Problem details
Retype the data exactly, so that every line matches the original.

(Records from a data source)
Start of Block

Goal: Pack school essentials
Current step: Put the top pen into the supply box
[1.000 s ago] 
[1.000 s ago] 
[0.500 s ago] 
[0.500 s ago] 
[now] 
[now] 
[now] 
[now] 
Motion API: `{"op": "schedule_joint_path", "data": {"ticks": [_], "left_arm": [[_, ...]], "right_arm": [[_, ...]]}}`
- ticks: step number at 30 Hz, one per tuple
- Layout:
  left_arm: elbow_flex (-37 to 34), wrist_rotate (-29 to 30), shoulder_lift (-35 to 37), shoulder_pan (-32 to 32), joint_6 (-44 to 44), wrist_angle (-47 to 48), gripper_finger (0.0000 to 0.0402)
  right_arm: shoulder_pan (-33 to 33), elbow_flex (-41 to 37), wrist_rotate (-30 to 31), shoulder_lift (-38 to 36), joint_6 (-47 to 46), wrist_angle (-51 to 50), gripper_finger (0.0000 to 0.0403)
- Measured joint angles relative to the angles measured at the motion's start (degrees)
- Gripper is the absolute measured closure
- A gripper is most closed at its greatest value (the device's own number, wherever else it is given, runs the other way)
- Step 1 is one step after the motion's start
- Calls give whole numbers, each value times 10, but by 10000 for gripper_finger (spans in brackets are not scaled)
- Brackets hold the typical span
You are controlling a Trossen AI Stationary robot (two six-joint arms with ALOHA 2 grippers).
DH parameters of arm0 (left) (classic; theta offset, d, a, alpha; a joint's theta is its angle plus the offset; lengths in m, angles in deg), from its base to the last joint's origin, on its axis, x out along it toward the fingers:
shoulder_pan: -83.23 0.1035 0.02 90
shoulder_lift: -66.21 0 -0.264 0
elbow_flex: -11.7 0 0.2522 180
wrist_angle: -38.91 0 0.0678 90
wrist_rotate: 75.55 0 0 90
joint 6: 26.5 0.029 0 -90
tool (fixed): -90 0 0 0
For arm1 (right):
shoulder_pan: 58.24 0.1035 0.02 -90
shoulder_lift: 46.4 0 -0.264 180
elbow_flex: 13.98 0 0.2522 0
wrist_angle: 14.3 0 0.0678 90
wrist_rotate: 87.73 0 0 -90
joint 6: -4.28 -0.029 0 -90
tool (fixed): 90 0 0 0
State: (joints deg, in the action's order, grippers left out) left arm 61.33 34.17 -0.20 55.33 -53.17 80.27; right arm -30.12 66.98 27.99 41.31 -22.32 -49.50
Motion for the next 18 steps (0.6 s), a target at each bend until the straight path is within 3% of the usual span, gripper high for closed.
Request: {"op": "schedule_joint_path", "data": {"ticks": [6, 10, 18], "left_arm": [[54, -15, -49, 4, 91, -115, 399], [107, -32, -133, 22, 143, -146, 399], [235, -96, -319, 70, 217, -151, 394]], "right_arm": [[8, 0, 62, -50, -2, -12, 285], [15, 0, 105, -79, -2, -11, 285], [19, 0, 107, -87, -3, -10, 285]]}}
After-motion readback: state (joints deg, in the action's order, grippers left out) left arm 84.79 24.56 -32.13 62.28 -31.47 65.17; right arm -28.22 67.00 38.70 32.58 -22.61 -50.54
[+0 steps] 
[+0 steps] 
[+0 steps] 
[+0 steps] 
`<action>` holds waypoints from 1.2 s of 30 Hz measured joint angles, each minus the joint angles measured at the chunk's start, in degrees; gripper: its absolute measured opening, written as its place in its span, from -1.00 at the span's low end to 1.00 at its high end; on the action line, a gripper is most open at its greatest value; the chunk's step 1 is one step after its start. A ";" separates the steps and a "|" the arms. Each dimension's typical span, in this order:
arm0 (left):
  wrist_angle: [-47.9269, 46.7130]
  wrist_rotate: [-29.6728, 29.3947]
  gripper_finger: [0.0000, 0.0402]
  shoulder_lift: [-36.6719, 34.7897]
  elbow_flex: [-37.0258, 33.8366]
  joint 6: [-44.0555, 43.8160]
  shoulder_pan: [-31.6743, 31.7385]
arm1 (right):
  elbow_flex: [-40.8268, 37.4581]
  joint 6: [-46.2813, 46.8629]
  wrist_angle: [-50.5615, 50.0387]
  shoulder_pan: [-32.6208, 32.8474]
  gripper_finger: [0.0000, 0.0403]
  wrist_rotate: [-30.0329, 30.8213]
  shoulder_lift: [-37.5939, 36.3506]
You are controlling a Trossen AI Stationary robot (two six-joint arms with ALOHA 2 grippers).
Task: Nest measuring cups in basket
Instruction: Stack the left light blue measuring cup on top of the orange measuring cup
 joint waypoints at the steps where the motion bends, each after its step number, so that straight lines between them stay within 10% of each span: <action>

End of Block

Result of this task
Goal: Pack school essentials
Current step: Put the top pen into the supply box
[1.000 s ago] 
[1.000 s ago] 
[0.500 s ago] 
[0.500 s ago] 
[now] 
[now] 
[now] 
[now] 
Motion API: `{"op": "schedule_joint_path", "data": {"ticks": [_], "left_arm": [[_, ...]], "right_arm": [[_, ...]]}}`
- ticks: step number at 30 Hz, one per tuple
- Layout:
  left_arm: elbow_flex (-37 to 34), wrist_rotate (-29 to 30), shoulder_lift (-35 to 37), shoulder_pan (-32 to 32), joint_6 (-44 to 44), wrist_angle (-47 to 48), gripper_finger (0.0000 to 0.0402)
  right_arm: shoulder_pan (-33 to 33), elbow_flex (-41 to 37), wrist_rotate (-30 to 31), shoulder_lift (-38 to 36), joint_6 (-47 to 46), wrist_angle (-51 to 50), gripper_finger (0.0000 to 0.0403)
- Measured joint angles relative to the angles measured at the motion's start (degrees)
- Gripper is the absolute measured closure
- A gripper is most closed at its greatest value (the device's own number, wherever else it is given, runs the other way)
- Step 1 is one step after the motion's start
- Calls give whole numbers, each value times 10, but by 10000 for gripper_finger (spans in brackets are not scaled)
- Brackets hold the typical span
You are controlling a Trossen AI Stationary robot (two six-joint arms with ALOHA 2 grippers).
DH parameters of arm0 (left) (classic; theta offset, d, a, alpha; a joint's theta is its angle plus the offset; lengths in m, angles in deg), from its base to the last joint's origin, on its axis, x out along it toward the fingers:
shoulder_pan: -83.23 0.1035 0.02 90
shoulder_lift: -66.21 0 -0.264 0
elbow_flex: -11.7 0 0.2522 180
wrist_angle: -38.91 0 0.0678 90
wrist_rotate: 75.55 0 0 90
joint 6: 26.5 0.029 0 -90
tool (fixed): -90 0 0 0
For arm1 (right):
shoulder_pan: 58.24 0.1035 0.02 -90
shoulder_lift: 46.4 0 -0.264 180
elbow_flex: 13.98 0 0.2522 0
wrist_angle: 14.3 0 0.0678 90
wrist_rotate: 87.73 0 0 -90
joint 6: -4.28 -0.029 0 -90
tool (fixed): 90 0 0 0
State: (joints deg, in the action's order, grippers left out) left arm 61.33 34.17 -0.20 55.33 -53.17 80.27; right arm -30.12 66.98 27.99 41.31 -22.32 -49.50
Motion for the next 18 steps (0.6 s), a target at each bend until the straight path is within 3% of the usual span, gripper high for closed.
Request: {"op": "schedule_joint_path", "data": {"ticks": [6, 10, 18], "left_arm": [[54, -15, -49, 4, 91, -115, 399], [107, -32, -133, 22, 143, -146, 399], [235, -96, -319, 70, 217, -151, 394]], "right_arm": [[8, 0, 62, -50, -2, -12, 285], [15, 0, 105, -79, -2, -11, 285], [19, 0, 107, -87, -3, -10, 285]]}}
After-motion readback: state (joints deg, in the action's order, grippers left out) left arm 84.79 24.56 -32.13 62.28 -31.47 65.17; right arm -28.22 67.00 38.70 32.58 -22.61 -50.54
[+0 steps] 
[+0 steps] 
[+0 steps] 
[+0 steps] 
`<action>` holds waypoints from 1.2 s of 30 Hz measured joint angles, each minus the joint angles measured at the chunk's start, in degrees; gripper: its absolute measured opening, written as its place in its span, from -1.00 at the span's low end to 1.00 at its high end; on the action line, a gripper is most open at its greatest value; the chunk's step 1 is one step after its start. A ";" separates the steps and a "|" the arms. Each dimension's typical span, in this order:
arm0 (left):
  wrist_angle: [-47.9269, 46.7130]
  wrist_rotate: [-29.6728, 29.3947]
  gripper_finger: [0.0000, 0.0402]
  shoulder_lift: [-36.6719, 34.7897]
  elbow_flex: [-37.0258, 33.8366]
  joint 6: [-44.0555, 43.8160]
  shoulder_pan: [-31.6743, 31.7385]
arm1 (right):
  elbow_flex: [-40.8268, 37.4581]
  joint 6: [-46.2813, 46.8629]
  wrist_angle: [-50.5615, 50.0387]
  shoulder_pan: [-32.6208, 32.8474]
  gripper_finger: [0.0000, 0.0403]
  wrist_rotate: [-30.0329, 30.8213]
  shoulder_lift: [-37.5939, 36.3506]
You are controlling a Trossen AI Stationary robot (two six-joint arms with ALOHA 2 grippers).
Task: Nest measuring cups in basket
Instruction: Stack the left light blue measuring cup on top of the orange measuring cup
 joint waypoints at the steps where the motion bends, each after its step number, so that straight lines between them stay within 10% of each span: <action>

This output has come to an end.